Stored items
* * *
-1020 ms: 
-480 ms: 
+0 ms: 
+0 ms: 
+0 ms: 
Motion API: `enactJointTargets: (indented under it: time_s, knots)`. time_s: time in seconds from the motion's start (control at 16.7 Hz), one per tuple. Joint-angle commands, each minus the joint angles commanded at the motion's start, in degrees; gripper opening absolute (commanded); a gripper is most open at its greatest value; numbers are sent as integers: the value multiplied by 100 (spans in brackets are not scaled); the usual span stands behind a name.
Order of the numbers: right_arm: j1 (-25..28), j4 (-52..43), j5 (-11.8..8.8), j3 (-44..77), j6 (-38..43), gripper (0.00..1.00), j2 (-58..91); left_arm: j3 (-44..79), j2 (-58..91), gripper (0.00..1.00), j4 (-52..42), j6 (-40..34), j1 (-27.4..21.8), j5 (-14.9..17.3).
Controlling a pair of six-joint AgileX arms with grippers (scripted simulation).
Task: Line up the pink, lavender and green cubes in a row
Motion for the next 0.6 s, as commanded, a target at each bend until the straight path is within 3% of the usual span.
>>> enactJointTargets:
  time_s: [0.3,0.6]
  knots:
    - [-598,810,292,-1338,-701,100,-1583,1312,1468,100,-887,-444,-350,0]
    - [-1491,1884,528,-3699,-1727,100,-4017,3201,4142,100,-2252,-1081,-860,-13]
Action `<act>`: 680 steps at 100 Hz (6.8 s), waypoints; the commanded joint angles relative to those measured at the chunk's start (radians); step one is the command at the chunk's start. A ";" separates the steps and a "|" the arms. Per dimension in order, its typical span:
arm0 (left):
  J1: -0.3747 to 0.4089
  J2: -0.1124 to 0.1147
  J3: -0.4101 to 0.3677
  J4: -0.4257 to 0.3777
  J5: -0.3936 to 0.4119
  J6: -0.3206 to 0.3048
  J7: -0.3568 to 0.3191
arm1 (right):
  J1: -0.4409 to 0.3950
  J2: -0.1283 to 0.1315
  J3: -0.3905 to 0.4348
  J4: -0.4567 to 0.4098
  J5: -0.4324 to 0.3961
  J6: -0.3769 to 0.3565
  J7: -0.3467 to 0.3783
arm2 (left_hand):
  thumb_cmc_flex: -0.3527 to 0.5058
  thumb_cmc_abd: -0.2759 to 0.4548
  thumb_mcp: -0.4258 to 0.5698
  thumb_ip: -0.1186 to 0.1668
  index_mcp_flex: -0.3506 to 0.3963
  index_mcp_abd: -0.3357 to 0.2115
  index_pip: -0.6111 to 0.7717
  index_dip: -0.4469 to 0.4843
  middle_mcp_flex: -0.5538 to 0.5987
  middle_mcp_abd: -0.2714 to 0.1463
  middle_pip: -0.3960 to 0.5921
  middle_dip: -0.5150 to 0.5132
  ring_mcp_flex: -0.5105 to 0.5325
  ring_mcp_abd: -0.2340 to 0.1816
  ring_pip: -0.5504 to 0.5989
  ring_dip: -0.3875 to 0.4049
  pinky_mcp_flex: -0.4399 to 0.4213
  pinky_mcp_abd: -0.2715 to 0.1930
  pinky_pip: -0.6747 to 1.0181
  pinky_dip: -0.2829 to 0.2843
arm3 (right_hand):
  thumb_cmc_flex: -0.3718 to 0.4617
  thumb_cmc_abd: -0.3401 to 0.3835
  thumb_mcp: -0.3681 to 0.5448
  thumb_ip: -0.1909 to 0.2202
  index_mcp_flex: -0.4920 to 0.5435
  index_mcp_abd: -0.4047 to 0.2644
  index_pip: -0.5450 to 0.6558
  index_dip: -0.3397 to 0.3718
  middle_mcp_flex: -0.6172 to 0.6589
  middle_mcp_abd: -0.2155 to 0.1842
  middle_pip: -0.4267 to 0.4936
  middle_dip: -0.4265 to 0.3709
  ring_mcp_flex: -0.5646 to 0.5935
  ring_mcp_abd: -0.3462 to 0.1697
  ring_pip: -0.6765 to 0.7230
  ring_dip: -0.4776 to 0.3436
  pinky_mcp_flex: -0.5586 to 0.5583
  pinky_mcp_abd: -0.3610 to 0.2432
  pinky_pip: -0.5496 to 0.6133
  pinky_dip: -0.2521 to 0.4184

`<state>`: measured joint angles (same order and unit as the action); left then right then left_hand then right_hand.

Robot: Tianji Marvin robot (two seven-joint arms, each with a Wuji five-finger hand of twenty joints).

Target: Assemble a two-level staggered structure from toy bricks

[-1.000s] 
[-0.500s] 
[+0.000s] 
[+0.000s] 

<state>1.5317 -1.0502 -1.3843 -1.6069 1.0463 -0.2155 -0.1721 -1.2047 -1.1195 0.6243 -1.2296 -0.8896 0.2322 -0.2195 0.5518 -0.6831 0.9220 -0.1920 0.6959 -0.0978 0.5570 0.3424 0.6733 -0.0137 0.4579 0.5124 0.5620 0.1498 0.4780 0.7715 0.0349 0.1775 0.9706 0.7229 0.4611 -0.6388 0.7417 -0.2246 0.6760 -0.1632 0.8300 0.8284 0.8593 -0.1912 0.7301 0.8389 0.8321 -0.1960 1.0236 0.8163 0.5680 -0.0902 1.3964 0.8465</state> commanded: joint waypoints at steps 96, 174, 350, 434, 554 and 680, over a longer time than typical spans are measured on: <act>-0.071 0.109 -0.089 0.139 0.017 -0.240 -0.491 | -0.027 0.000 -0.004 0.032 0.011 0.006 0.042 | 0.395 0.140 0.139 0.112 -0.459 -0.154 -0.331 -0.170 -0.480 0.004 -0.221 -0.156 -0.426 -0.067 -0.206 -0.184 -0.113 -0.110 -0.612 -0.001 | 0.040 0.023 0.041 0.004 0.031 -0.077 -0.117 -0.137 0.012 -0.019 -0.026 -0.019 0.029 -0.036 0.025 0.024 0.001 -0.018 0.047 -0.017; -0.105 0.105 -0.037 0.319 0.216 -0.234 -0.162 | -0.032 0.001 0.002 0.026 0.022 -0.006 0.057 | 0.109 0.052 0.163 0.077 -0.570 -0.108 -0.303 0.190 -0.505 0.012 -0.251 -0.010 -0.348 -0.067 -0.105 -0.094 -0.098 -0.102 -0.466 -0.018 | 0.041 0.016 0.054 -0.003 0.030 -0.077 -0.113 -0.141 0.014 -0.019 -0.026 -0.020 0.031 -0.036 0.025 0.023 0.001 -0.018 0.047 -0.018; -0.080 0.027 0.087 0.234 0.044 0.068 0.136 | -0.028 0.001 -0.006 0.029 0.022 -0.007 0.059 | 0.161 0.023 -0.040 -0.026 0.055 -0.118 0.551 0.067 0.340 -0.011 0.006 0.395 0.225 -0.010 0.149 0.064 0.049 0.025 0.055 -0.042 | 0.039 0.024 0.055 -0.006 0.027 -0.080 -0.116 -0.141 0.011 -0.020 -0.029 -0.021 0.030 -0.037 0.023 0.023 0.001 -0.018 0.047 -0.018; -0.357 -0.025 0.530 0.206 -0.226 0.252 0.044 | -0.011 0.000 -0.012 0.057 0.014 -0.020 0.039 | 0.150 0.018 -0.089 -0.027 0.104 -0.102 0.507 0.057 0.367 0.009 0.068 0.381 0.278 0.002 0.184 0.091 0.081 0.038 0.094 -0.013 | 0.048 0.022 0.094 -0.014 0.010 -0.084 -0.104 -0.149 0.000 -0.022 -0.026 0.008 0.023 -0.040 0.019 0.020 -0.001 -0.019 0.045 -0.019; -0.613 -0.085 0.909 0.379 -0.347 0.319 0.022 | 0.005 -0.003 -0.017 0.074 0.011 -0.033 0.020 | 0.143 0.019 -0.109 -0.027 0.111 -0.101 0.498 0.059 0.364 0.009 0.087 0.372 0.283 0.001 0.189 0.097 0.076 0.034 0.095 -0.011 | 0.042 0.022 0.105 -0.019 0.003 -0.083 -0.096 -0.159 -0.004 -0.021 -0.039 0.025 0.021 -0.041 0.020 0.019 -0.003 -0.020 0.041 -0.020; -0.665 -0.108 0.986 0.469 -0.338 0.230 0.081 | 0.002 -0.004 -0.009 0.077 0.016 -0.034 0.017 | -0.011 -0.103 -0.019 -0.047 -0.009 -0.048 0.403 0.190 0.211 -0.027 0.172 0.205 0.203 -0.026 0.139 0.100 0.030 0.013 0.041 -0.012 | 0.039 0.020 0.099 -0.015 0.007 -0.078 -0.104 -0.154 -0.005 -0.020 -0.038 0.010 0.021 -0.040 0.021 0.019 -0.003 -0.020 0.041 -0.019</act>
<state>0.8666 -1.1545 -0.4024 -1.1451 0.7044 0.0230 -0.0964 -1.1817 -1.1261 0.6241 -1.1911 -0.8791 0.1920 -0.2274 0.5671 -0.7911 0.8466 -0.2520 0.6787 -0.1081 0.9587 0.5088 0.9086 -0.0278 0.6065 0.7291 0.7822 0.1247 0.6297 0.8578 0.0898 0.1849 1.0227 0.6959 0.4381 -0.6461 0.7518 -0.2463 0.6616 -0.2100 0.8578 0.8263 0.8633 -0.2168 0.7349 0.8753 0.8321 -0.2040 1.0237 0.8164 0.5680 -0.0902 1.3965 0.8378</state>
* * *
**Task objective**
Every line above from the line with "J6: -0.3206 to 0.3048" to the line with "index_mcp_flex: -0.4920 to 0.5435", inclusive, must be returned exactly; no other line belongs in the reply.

**Reply**
  J6: -0.3206 to 0.3048
  J7: -0.3568 to 0.3191
arm1 (right):
  J1: -0.4409 to 0.3950
  J2: -0.1283 to 0.1315
  J3: -0.3905 to 0.4348
  J4: -0.4567 to 0.4098
  J5: -0.4324 to 0.3961
  J6: -0.3769 to 0.3565
  J7: -0.3467 to 0.3783
arm2 (left_hand):
  thumb_cmc_flex: -0.3527 to 0.5058
  thumb_cmc_abd: -0.2759 to 0.4548
  thumb_mcp: -0.4258 to 0.5698
  thumb_ip: -0.1186 to 0.1668
  index_mcp_flex: -0.3506 to 0.3963
  index_mcp_abd: -0.3357 to 0.2115
  index_pip: -0.6111 to 0.7717
  index_dip: -0.4469 to 0.4843
  middle_mcp_flex: -0.5538 to 0.5987
  middle_mcp_abd: -0.2714 to 0.1463
  middle_pip: -0.3960 to 0.5921
  middle_dip: -0.5150 to 0.5132
  ring_mcp_flex: -0.5105 to 0.5325
  ring_mcp_abd: -0.2340 to 0.1816
  ring_pip: -0.5504 to 0.5989
  ring_dip: -0.3875 to 0.4049
  pinky_mcp_flex: -0.4399 to 0.4213
  pinky_mcp_abd: -0.2715 to 0.1930
  pinky_pip: -0.6747 to 1.0181
  pinky_dip: -0.2829 to 0.2843
arm3 (right_hand):
  thumb_cmc_flex: -0.3718 to 0.4617
  thumb_cmc_abd: -0.3401 to 0.3835
  thumb_mcp: -0.3681 to 0.5448
  thumb_ip: -0.1909 to 0.2202
  index_mcp_flex: -0.4920 to 0.5435

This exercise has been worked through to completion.